About Leptotrombidium deliense
There are very few known human diseases that involve pathogens transmitted by mites; the most important is tsutsugamushi disease, or scrub typhus, caused by the bacterium (Orientia tsutsugamushi) that is transmitted by several members of the genus Leptotrombidium (/ˌlɛptoʊtrɒmˈbɪdiəm/) (Family Trombiculidae) in south eastern Asia, Australia and the pacific islands (Mullen and Durden, 2002).

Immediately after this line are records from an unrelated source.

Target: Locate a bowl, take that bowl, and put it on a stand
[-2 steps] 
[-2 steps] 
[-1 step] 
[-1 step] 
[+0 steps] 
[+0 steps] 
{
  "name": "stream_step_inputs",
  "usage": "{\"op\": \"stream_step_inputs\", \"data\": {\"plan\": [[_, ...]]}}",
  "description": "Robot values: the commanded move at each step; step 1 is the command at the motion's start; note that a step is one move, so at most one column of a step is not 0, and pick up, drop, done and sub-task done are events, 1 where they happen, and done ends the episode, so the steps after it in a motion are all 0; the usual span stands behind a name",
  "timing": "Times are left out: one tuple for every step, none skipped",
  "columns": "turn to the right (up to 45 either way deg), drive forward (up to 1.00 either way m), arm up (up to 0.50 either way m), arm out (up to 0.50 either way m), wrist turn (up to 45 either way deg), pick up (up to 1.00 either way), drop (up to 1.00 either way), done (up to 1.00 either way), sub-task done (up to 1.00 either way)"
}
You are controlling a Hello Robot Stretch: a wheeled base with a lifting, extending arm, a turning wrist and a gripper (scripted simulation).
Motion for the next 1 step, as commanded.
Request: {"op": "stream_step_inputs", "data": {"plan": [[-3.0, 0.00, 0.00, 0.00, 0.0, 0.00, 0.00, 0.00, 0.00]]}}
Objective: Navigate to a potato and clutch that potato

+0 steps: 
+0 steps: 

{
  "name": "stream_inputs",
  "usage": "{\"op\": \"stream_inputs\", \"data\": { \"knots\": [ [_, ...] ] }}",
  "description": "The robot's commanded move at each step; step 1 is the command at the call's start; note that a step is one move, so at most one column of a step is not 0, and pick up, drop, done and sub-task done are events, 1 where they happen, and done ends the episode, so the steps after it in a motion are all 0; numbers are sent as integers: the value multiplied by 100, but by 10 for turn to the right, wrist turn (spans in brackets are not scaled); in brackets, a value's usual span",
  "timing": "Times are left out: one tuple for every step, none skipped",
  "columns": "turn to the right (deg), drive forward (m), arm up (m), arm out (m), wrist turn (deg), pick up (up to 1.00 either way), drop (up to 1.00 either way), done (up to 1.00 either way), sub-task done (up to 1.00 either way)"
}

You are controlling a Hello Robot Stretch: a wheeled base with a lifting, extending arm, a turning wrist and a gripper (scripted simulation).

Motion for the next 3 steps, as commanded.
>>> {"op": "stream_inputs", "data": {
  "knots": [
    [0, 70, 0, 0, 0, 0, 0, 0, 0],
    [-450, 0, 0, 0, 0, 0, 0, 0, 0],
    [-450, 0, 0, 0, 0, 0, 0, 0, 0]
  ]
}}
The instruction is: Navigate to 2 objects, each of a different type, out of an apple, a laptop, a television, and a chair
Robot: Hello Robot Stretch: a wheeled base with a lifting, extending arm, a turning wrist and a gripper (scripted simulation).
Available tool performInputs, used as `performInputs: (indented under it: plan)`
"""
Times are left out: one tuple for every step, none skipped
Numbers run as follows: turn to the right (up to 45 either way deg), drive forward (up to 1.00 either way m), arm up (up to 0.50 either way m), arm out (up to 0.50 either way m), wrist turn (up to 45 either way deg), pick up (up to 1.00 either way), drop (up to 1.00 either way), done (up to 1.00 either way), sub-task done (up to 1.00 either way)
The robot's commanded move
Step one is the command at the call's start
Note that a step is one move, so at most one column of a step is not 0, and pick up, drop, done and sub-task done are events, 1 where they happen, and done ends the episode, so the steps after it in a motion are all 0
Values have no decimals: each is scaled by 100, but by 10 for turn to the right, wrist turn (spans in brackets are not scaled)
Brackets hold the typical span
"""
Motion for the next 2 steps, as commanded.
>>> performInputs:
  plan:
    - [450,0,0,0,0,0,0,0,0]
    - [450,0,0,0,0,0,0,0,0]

The life cycle of the mite includes 7 stages: egg, deutovum (or prelarva), larva, nymphochrysalis, nymph, imagochrysalis and adult. Of these stages only the larva (known as 'chiggers') is an ectoparasitic stage which feeds on a wide variety of hosts (rodents, but also occasionally humans and other large mammals) , whereas the nymphs and adults are predators of other arthropods (Makepeace B.L. et al, "Genomes of trombidid mites reveal novel predicted allergens and laterally transferred genes associated with secondary metabolism ", Giga Science, 2018). Larvae ingest tissue exudates via a feeding tube ('stylostome') that is formed at the attachemnet site, but which is extraneous to the larval mouthparts.
Leptotrombidium deliense isolate UoL-UT collected from Berdmore's ground squirrels (Menetes berdmorei) captured in Udonthani Province, Thailand, in September 2015. BioSample record SAMN06473100.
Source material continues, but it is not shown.